Conversion in the US would make jobs. There would be people to replace the signs, change the gauges in cars, to rework the insurance and billing systems. It would a ton of jobs to convert over to the metric. And, with rather high unemployment numbers, a conversion process has the potential of getting at least a small surge in employment.

Yeah, it's expensive. But it also means that it would be easier to export US products to the rest of the world. We are one of the last standouts that don't use the metric system.

In fantasy

There are places where the metric system doesn't quite work. My brother, a frame engineer who deals with metric every day, gave me a suggestion not to use metric in my new fantasy world, mostly because of theme. This was right at the beginning of me working on Fedran, the setting for FOTS and BAM. I thought about it for a while and realized that using a different measurement system was probably the right thing.

So, I went with the old style of measurement including the more common feet and miles, but also adding in chains, rods, and leagues. It means that I can't say they walked 5 kilometers but a league seems about right.

This is probably the only thing I wish I could fit thematically into my world. Now, the concept of chains and rods is pretty well engrained, so I'm leaving it.

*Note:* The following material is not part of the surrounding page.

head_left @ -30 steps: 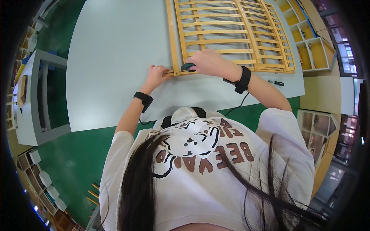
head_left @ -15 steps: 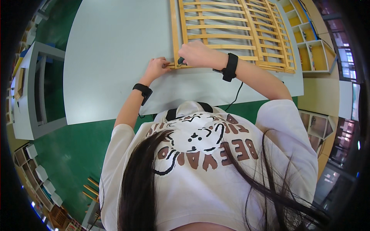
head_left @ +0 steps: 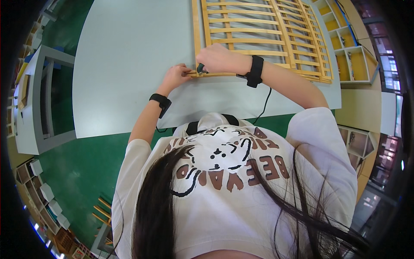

(I also went with chains and rods because I really dislike made up terms of measure).

In science fiction

On the other hand, I like all my sci-fi to be metric-based. When I was younger, my mother and I were watching a sci-fi show. I think it was the original Battlestar Galactia. At one point, they were rattling off distances. "They are six microns away! Five microns!"

I don't expect writers to know all the numerical prefixes, but there are a couple that stand out at major failures. Kind of like Han Solo flying a route in less than a parsec.

The biggest comes with spaceships. Titan A.E. and some writers I enjoy all use 1000's of kilometers to describe distances between ships and planets.

We are 12,000 kilometers from the planet.

If everything is in 1000's, they probably would just say "5 megameters" or "5 megs" (to correlate to 5 clicks).

We are 12 megs from home.

This fits both with the natural tendency to use a shorter description and fits more consistently with the entire idea of the SI prefixes. Also, if you are always saying "a thousand kilometers", you'll reduce it anyways. If not to "megs" to "kay-kays" or something.

Likewise, when talking about distances between planetary systems, exa- (Em) or petameters (Pm) would be far better if every other measurement is in metric. One exameter is about 105 lightyears and one light year is about 9.4 Pm.

Side note, the distance to Alpha Centari is 40.12 petameters, which is a far easier number to understand than six million kilometers.

In the end

I really want to see this country move to metric. As I mentioned, it is one of my three Big Things on my bucket list. I do what I can, but I'm not sure what else I can do.

Sadly, as my brother and MIL point out: very few people care. Either there is the isolationism to do our own thing, or just a belief that people won't switch, but I honestly think that is needed to keep moving forward.